Remnants of the sea feature as the most prominent thread through each piece. Bronze shells of all kinds (clams, scallops, whelks, snails) litter the exhibition as we beach-comb, and conches are depicted in repeat in the wallpaper piece Screw Shell in Two Dimensions (2024). The Poetics of Space dedicates an entire chapter to shells – home to daydreams and beasts of the grotesque and the beautiful, Huang’s shells suggest the emergence of creatures ‘under the magnifying glass of imagination’, as Bachelard puts it. Shells contain the mysterious, squishy parts of an animal, and, as a house, are the structure in which dreams are forged. As well as the glitter of small clusters at the ends of rods and corners of frames, the shell of a home is implied in other ways. Each and Every One of Us (2024), an installation of two rows of tiles in caramel and teal-coloured glaze, resembles the decorative tiles on the roof of a house, and other sculptures could easily be recognised as furniture in the under-sea abode Huang builds. At the same time, Bubbling Up (2024), a lantern-like steel cage attached to the wall encasing two clear glass ‘bubbles’ on top of each other, and Moon Exploration (2024), a steel circle with the sides gently lifted holding three clear and translucent glass bubbles with a lightbulb within, might be new species of jellyfish or microscopic organisms, contained in half-hardened shells of crystal and steel. The metal cases and dishes present glass as delectable bites that could melt in the mouth, delicacies that can be slurped out of their shells before tossing them aside.

This kind of decadence in Huang’s daydream is encapsulated in an assemblage in the centre of the Main Gallery, I Am in a Pretty Pickle (2024). Refashioning a ten litre ‘Nur Augurken’ pickle-can, two glass-blown pickles are softly hammocked on a bed of silk over the top of the can, and a gentle crunching can be heard echoing from within. The cries of a Parisian market follow this vinegary mastication, maybe in memory of a perfect morsel, or, in lieu of something more refined, a gherkin and a daydream will have to do. The pickle-can as a found object, with its garish red and white packaging, contrasts with the more melancholic sculptures surrounding it, crunching obnoxiously in the dining room as others look on in discomfort. The curiosity and absurdity, in the piece’s awkward smallness in the room, reframes the installation entirely as under the spell of the hidden beast that has made the pickle-can its shell. It’s the same feeling you experience on discovering that what you hear when you put the hollow of a shell to your ear is not, in fact, the waves of the sea but rather your own blood gushing through your body.
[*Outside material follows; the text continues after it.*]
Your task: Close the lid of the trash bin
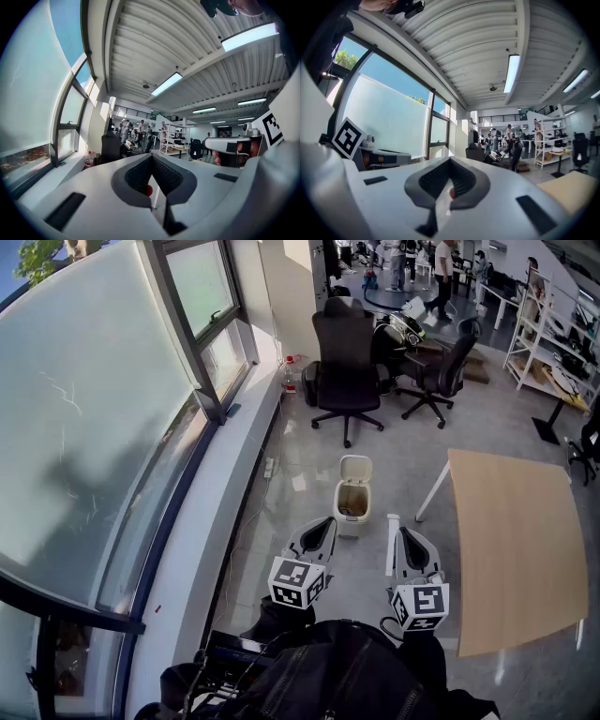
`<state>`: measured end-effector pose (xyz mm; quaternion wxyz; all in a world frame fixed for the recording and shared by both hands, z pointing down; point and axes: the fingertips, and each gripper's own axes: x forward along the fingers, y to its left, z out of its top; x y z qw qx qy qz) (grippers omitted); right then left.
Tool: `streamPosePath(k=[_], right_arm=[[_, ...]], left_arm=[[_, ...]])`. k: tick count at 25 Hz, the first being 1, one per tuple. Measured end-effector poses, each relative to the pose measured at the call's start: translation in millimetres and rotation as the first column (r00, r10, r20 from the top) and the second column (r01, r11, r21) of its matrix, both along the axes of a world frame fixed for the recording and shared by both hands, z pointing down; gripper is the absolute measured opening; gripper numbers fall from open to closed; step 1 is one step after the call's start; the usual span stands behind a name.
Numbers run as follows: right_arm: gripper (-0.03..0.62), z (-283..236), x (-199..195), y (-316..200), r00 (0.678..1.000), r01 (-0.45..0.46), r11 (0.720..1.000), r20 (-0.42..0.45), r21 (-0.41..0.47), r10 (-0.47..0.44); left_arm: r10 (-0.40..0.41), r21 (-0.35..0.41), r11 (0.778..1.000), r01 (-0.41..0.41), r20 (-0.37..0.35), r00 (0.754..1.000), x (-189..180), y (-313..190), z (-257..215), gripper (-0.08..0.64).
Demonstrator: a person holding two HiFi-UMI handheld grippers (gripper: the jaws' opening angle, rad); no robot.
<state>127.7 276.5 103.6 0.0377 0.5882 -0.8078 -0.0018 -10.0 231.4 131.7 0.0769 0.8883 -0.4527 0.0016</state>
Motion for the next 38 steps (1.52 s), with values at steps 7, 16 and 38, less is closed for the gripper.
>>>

I Am in a Pretty Pickle admits to luxuriating in and refusing to snap out of a romantic, sensorial view of the world.

As the automatic doors open out into the wet domain outside, little pinpricks of rain tickle my eyes as I make my way through the city, now reconfigured into the city-ocean dreams shared by Ghirri and Huang. If you look hard enough, little treasures lie everywhere: out of the shadows, tiny shells with autonomous creatures emerge out of the cracks of what was once new. 

Steph Huang: There is nothing old under the sun, 28 September – 8 December 2024, esea contemporary, Manchester

Dr Vivien Chan is a design historian, educator, writer and imagemaker based in Nottingham.

This review is supported by esea contemporary.